AP Photo/Lisa Marie Pane

In the wake of any mass shooting, we always have questions. One of those is where the mass shooter got the gun.

Frankly, I wouldn’t care particularly if it weren’t for the fact that some people will use that information to try and justify specific points of gun control. Granted, some don’t wait for that information before calling for anti-gun legislation, but some do.


And what we typically see is a focus on the gun itself. How many rounds could the magazine hold? Was it a so-called assault weapon? How old was the killer? And so on.

This is especially true after we learn the mass shooter was a kid.

But a new study found something interesting. Not shocking, mind you, but interesting.

A new study by researchers at the University of Florida and University of South Carolina found that most school shootings involving adolescents do not result in mass casualty events.
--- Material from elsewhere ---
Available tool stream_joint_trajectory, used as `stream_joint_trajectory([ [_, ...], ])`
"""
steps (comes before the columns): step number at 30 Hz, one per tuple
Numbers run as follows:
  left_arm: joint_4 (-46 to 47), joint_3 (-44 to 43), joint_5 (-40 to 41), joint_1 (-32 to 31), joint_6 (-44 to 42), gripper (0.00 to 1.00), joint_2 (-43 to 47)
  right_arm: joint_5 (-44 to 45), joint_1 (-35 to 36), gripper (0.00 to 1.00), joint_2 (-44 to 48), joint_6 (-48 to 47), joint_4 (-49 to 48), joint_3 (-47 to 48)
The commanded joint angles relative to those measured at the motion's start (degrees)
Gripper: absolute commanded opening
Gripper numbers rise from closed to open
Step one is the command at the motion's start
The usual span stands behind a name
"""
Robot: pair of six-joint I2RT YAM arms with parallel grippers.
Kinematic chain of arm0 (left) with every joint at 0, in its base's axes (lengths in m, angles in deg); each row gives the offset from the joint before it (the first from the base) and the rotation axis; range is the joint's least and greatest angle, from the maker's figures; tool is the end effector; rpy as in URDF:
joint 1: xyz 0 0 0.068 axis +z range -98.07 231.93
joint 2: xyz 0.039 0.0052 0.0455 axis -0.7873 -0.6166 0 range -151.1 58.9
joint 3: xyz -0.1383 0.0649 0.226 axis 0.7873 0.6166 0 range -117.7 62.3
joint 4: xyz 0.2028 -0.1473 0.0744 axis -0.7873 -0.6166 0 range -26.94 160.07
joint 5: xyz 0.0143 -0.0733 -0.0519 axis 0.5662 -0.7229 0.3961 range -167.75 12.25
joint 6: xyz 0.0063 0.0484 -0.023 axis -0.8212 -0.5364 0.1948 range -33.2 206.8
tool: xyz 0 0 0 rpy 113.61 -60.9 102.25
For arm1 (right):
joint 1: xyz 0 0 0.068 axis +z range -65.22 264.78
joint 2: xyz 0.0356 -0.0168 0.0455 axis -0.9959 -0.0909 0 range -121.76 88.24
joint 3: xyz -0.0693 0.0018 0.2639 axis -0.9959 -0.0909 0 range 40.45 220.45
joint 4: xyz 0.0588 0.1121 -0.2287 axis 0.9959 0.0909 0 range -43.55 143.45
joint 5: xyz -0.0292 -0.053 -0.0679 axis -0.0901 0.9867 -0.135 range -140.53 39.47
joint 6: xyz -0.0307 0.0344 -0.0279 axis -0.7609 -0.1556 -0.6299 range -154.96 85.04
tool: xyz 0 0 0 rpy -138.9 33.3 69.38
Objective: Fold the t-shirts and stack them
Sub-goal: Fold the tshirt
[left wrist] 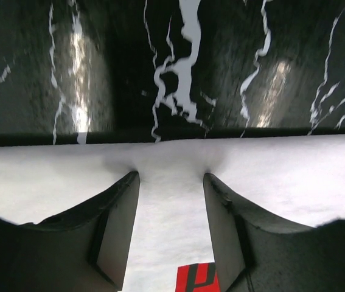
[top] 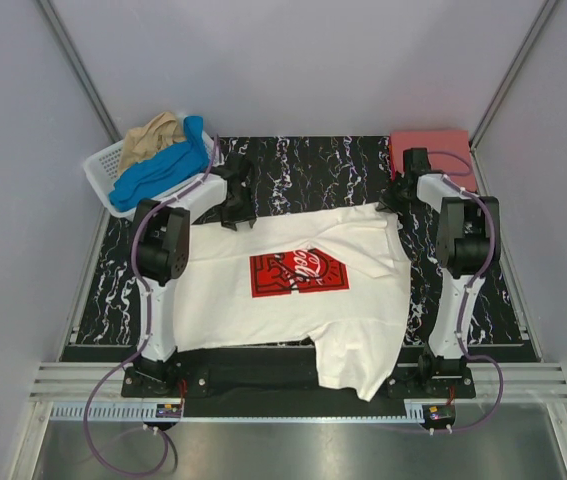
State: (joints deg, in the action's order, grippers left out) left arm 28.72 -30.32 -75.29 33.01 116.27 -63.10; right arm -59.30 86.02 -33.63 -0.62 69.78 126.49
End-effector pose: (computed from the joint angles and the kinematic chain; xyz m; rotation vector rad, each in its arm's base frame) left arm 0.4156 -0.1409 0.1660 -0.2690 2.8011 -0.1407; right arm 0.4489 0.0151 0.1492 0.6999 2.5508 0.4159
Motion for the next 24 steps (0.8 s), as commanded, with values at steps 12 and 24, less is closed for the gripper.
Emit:
stream_joint_trajectory([
  [12,-4.45,-16.63,0.54,1.78,-5.03,0.54,-0.01,-6.25,0.35,0.16,-6.82,-3.67,1.88,24.35],
  [24,-3.05,2.52,-14.32,1.69,-8.73,0.57,26.09,5.17,10.36,0.52,32.45,15.21,0.76,-20.44],
])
The study also suggested that there is likely a parallel between school gun violence and broader community violence.

Researchers analyzed 253 school shootings spanning 26 years. In most cases, the suspect took the weapon from a relative.

The study noted that firearms involved in community violence are similarly deployed in school shootings, which suggests a “potential overlap in the factors driving these violent incidents collectively.”

All but seven of the 253 shootings analyzed involved fewer than four fatalities.

While assault rifles are often the weapon of choice in mass shootings, 85.5% of school shootings analyzed involved handguns. About 9.6% of school shootings studied involved rifles, while shotguns were used in 5.9% of school shootings.


The researchers argue that these findings should “influence discussions around gun control policy, particularly in advocating for secure firearm storage to reduce adolescents’ access to weapons.”

The use of the word “advocating” there suggests they’re not quite saying we should pass mandatory storage laws, either, which is good because I don’t think those are really needed. There are other steps that could be taken that would make far more sense.

Yet the underlying findings here–including that “assault weapons” are not the weapon used by most school mass shooters–is that most of these guns are, essentially, stolen.

Granted, this study only looked at mass shootings involving adolescents. In other words, people who couldn’t buy a gun lawfully even if they wanted to, so the fact that these weapons are stolen isn’t all that surprising.

What we should take away from this, though, is to remind folks that even if they don’t have kids, they should still lock their guns up, especially when family comes to visit. We still need gun safes–the kind that work, versus some unfortunate alternatives–and we need to use them.


While this study doesn’t openly call for gun control measures, it’s up to us to do what we can to reduce these kids’ access to guns. I’m not saying they won’t find a way to get one anyway, but if we do our part right, we shouldn’t see efforts to restrict our own rights.

“If we’re going to do it anyway, why bother worrying about a law?”

Because a law tells you that you must regardless of the situation. You doing it voluntarily allows you to adjust if needed.

Still, this understand of school mass shooters is useful and important, even if not totally shocking.